When asked if the sentence was a bargaining ploy, Mr Morrison replied: ‘Well, it may well be. I mean, the problem is, we’re not sure. It is very unlikely to be simple. There will almost certainly be some subtext somewhere and it’s likely to be for negotiation purposes.

“In a way, I hope so, because these men are under the death penalty, and the last thing you want is for that to be implemented. But if it’s for negotiation, it’s hard to see exactly what the subtext is – because the British government doesn’t hold any prisoners, it’s the Ukrainians who hold the prisoners.

Mr Morrison said the government’s complaint that the men are prisoners of war who should be treated in accordance with the Geneva Conventions is “fair”. “There shouldn’t have been a show trial and there certainly shouldn’t have been a death penalty,” he said.

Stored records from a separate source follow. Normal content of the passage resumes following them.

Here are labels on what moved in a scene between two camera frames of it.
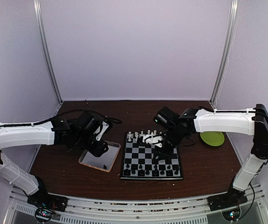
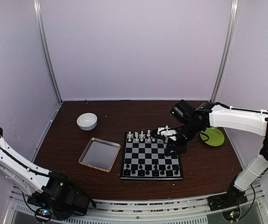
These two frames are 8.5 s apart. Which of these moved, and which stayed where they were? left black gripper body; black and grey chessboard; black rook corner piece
Moved: left black gripper body
Stayed: black rook corner piece; black and grey chessboard
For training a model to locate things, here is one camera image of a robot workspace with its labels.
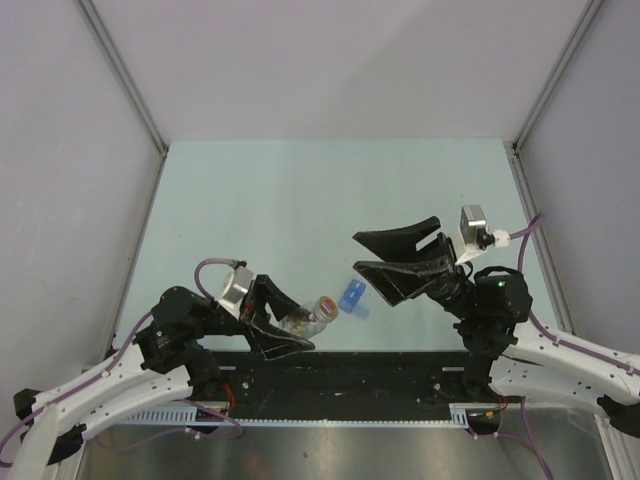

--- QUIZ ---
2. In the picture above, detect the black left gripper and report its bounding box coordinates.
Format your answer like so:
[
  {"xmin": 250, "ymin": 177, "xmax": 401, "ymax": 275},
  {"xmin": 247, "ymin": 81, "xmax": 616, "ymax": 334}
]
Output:
[{"xmin": 190, "ymin": 274, "xmax": 320, "ymax": 358}]

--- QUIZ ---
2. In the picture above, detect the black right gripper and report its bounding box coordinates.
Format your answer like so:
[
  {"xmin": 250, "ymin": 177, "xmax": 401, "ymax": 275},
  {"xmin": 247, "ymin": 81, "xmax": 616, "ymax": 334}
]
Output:
[{"xmin": 353, "ymin": 215, "xmax": 478, "ymax": 320}]

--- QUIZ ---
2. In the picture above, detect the clear glass pill bottle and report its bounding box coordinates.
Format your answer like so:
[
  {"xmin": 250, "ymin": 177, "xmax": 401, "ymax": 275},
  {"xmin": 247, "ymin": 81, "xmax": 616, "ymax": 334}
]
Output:
[{"xmin": 278, "ymin": 296, "xmax": 339, "ymax": 340}]

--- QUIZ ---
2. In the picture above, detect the blue plastic pill organizer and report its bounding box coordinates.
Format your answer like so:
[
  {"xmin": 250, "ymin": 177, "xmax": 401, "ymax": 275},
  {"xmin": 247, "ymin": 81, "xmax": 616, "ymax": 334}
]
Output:
[{"xmin": 338, "ymin": 279, "xmax": 370, "ymax": 320}]

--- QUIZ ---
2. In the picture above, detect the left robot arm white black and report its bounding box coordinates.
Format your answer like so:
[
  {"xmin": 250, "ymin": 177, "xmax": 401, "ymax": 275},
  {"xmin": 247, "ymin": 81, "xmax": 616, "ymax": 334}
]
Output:
[{"xmin": 9, "ymin": 267, "xmax": 315, "ymax": 479}]

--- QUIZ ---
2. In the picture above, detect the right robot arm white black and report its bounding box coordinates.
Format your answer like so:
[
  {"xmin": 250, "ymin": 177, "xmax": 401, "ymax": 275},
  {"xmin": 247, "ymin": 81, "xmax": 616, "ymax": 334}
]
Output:
[{"xmin": 353, "ymin": 205, "xmax": 639, "ymax": 437}]

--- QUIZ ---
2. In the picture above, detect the grey aluminium corner profile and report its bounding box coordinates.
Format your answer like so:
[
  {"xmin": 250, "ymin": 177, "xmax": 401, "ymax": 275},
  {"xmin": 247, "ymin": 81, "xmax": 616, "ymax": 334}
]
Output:
[{"xmin": 510, "ymin": 0, "xmax": 609, "ymax": 154}]

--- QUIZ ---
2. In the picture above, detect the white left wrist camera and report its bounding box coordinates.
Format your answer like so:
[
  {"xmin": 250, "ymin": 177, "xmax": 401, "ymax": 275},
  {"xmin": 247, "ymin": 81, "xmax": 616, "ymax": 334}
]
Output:
[{"xmin": 217, "ymin": 266, "xmax": 254, "ymax": 320}]

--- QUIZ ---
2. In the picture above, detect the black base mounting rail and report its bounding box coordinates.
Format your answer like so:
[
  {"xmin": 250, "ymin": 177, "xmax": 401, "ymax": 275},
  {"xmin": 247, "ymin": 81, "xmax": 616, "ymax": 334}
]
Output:
[{"xmin": 189, "ymin": 348, "xmax": 521, "ymax": 421}]

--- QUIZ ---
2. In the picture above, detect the white slotted cable duct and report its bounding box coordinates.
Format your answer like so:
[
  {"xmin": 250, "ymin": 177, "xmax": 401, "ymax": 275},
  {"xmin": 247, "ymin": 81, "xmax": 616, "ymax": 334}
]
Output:
[{"xmin": 118, "ymin": 404, "xmax": 503, "ymax": 429}]

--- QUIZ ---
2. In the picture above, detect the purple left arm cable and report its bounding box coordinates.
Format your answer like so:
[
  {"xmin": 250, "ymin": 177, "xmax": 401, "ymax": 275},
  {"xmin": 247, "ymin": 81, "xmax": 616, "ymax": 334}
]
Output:
[{"xmin": 0, "ymin": 255, "xmax": 246, "ymax": 466}]

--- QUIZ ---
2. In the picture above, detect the left aluminium frame profile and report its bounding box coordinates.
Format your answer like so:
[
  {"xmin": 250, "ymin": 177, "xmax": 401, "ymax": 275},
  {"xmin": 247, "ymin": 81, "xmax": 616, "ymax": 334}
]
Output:
[{"xmin": 74, "ymin": 0, "xmax": 169, "ymax": 156}]

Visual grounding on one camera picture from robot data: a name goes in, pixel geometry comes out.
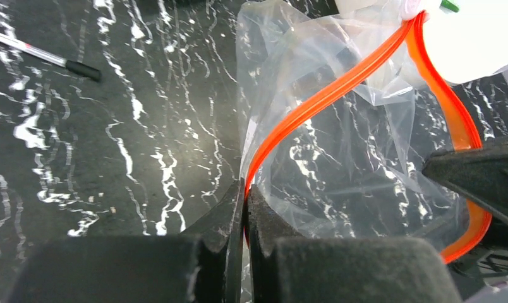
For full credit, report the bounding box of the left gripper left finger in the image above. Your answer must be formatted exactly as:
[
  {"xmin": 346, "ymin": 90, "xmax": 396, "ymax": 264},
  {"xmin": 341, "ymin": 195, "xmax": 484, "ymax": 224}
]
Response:
[{"xmin": 7, "ymin": 180, "xmax": 245, "ymax": 302}]

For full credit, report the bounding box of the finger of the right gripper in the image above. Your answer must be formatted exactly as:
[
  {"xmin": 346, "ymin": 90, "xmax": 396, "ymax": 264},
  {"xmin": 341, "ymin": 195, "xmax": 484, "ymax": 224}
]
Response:
[{"xmin": 421, "ymin": 136, "xmax": 508, "ymax": 225}]

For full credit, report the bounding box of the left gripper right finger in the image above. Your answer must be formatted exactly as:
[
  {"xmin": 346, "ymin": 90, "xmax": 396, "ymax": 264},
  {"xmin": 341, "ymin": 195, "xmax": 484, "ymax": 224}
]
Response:
[{"xmin": 246, "ymin": 186, "xmax": 461, "ymax": 302}]

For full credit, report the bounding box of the clear zip bag orange zipper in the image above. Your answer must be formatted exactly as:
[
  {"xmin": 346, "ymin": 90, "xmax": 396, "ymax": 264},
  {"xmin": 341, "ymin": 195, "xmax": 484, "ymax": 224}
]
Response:
[{"xmin": 235, "ymin": 0, "xmax": 493, "ymax": 303}]

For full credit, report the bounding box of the white plastic bin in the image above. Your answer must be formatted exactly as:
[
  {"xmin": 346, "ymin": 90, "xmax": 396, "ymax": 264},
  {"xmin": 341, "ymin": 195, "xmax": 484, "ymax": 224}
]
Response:
[{"xmin": 336, "ymin": 0, "xmax": 508, "ymax": 85}]

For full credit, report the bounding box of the black pen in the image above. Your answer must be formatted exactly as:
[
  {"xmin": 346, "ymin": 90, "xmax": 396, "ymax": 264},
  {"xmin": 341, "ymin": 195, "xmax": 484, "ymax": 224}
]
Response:
[{"xmin": 0, "ymin": 33, "xmax": 102, "ymax": 82}]

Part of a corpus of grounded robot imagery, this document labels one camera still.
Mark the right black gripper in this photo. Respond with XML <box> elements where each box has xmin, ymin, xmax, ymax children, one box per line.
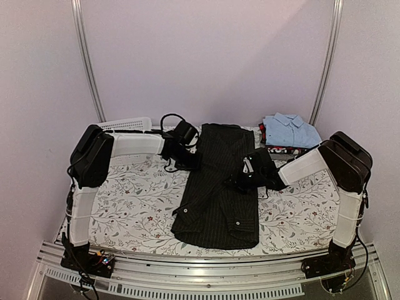
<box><xmin>222</xmin><ymin>167</ymin><xmax>265</xmax><ymax>195</ymax></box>

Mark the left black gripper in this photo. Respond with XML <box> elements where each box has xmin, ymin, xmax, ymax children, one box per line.
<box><xmin>169</xmin><ymin>147</ymin><xmax>203</xmax><ymax>172</ymax></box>

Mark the black pinstriped long sleeve shirt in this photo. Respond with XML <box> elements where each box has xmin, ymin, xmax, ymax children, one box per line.
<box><xmin>171</xmin><ymin>124</ymin><xmax>259</xmax><ymax>250</ymax></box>

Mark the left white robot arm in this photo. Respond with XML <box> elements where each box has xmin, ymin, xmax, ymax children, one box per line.
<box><xmin>62</xmin><ymin>118</ymin><xmax>201</xmax><ymax>271</ymax></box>

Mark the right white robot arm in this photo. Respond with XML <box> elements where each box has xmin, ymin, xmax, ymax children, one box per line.
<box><xmin>225</xmin><ymin>131</ymin><xmax>373</xmax><ymax>273</ymax></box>

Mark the black white printed folded shirt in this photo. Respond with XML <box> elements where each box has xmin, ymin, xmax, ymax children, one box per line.
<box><xmin>266</xmin><ymin>145</ymin><xmax>309</xmax><ymax>156</ymax></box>

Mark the red black plaid folded shirt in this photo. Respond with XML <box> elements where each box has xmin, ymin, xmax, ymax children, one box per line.
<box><xmin>258</xmin><ymin>122</ymin><xmax>267</xmax><ymax>146</ymax></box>

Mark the white plastic basket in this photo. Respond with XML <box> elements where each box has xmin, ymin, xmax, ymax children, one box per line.
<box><xmin>97</xmin><ymin>117</ymin><xmax>153</xmax><ymax>131</ymax></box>

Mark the light blue folded shirt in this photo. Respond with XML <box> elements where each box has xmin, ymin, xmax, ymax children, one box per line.
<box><xmin>262</xmin><ymin>112</ymin><xmax>322</xmax><ymax>149</ymax></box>

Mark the floral patterned table mat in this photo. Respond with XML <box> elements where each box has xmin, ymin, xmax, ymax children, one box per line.
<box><xmin>89</xmin><ymin>155</ymin><xmax>339</xmax><ymax>258</ymax></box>

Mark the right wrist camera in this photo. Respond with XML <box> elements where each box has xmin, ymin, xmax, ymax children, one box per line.
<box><xmin>242</xmin><ymin>156</ymin><xmax>254</xmax><ymax>174</ymax></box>

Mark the aluminium front rail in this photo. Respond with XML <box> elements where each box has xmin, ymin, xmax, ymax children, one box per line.
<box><xmin>27</xmin><ymin>242</ymin><xmax>395</xmax><ymax>299</ymax></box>

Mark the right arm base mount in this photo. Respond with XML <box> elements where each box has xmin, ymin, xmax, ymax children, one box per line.
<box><xmin>301</xmin><ymin>251</ymin><xmax>356</xmax><ymax>279</ymax></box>

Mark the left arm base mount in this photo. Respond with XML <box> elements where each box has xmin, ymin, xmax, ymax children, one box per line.
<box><xmin>61</xmin><ymin>244</ymin><xmax>115</xmax><ymax>279</ymax></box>

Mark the left aluminium frame post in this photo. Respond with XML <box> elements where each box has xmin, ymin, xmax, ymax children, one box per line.
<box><xmin>71</xmin><ymin>0</ymin><xmax>106</xmax><ymax>123</ymax></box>

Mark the aluminium frame post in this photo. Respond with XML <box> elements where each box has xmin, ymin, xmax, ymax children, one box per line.
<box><xmin>71</xmin><ymin>0</ymin><xmax>106</xmax><ymax>123</ymax></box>
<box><xmin>309</xmin><ymin>0</ymin><xmax>344</xmax><ymax>126</ymax></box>

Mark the right aluminium frame post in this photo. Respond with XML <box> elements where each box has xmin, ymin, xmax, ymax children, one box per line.
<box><xmin>309</xmin><ymin>0</ymin><xmax>344</xmax><ymax>126</ymax></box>

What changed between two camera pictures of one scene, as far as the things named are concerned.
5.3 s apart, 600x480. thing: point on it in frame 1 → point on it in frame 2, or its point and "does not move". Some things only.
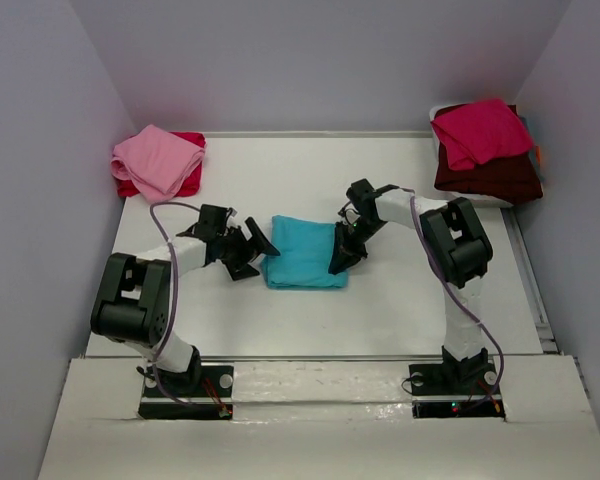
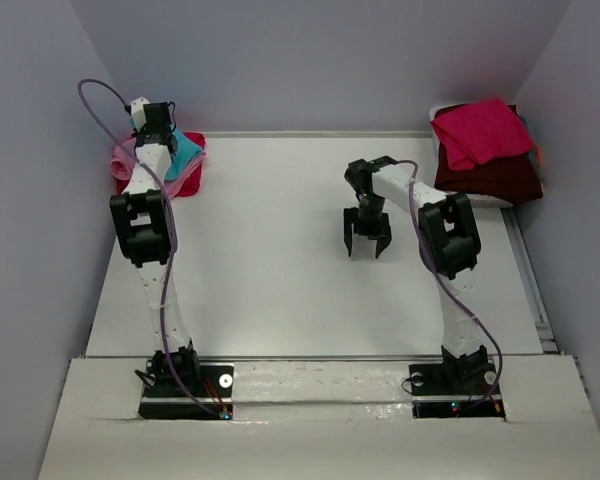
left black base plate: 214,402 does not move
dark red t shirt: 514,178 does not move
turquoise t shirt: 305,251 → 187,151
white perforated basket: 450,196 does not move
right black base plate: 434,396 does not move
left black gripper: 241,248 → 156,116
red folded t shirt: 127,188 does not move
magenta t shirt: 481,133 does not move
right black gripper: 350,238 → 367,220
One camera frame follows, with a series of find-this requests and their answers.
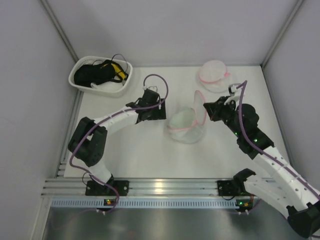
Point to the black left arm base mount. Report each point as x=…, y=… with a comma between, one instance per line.
x=96, y=189

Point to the aluminium corner post left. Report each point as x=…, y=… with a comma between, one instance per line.
x=59, y=29

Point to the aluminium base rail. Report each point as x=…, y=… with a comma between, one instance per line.
x=137, y=187

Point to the yellow black garment in basket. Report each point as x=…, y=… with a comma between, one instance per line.
x=114, y=72

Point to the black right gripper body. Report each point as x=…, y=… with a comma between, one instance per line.
x=214, y=111

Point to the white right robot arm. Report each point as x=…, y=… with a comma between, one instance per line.
x=295, y=199

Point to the grey slotted cable duct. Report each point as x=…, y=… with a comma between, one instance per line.
x=145, y=203

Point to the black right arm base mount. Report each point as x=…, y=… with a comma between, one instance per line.
x=231, y=188

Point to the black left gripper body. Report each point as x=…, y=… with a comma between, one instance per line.
x=155, y=110

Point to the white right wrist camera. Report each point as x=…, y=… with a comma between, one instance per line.
x=234, y=93

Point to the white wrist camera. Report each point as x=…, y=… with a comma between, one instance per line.
x=234, y=93
x=153, y=88

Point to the aluminium corner post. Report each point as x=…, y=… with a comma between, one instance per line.
x=282, y=31
x=59, y=29

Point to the white plastic laundry basket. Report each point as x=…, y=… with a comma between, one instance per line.
x=109, y=89

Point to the aluminium corner post right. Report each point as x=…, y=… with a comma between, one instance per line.
x=282, y=31

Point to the white mesh laundry bag front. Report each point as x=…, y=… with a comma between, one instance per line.
x=187, y=126

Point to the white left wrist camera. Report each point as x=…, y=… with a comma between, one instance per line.
x=153, y=88

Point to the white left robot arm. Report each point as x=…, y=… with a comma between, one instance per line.
x=88, y=141

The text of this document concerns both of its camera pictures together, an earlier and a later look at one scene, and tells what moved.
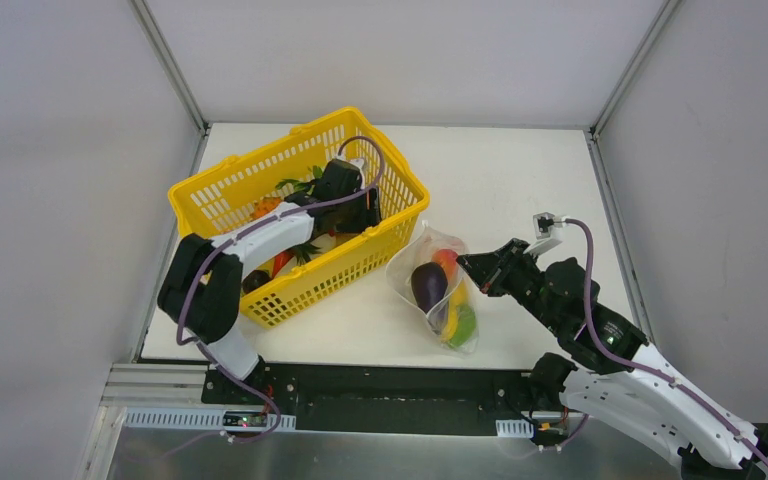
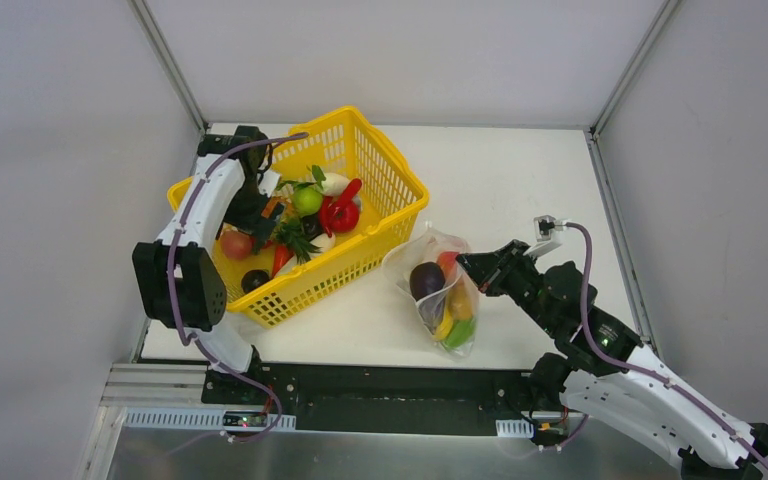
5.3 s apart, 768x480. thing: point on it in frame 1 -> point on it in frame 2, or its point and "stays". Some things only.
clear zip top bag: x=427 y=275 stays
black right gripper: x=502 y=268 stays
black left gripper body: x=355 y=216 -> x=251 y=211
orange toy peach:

Mr Aslin, from Newark-on-Trent in Nottinghamshire, and Mr Pinner were both members of regular Ukrainian military units fighting in Mariupol, the southern port city that has been the scene of some of the most violent conflicts since the invasion of Ukraine by Vladimir Putin.

Mr Phillips said Mr Aslin had an established life in Ukraine after arriving in 2017 and did not go there to fight as a “thrill seeker”. He said: “He has a Ukrainian fiancée. They have or had a house outside of Mariupol and he was part of the 36th Marine Brigade. So, yes, he had a well-established life in Ukraine, Ukrainian citizenship.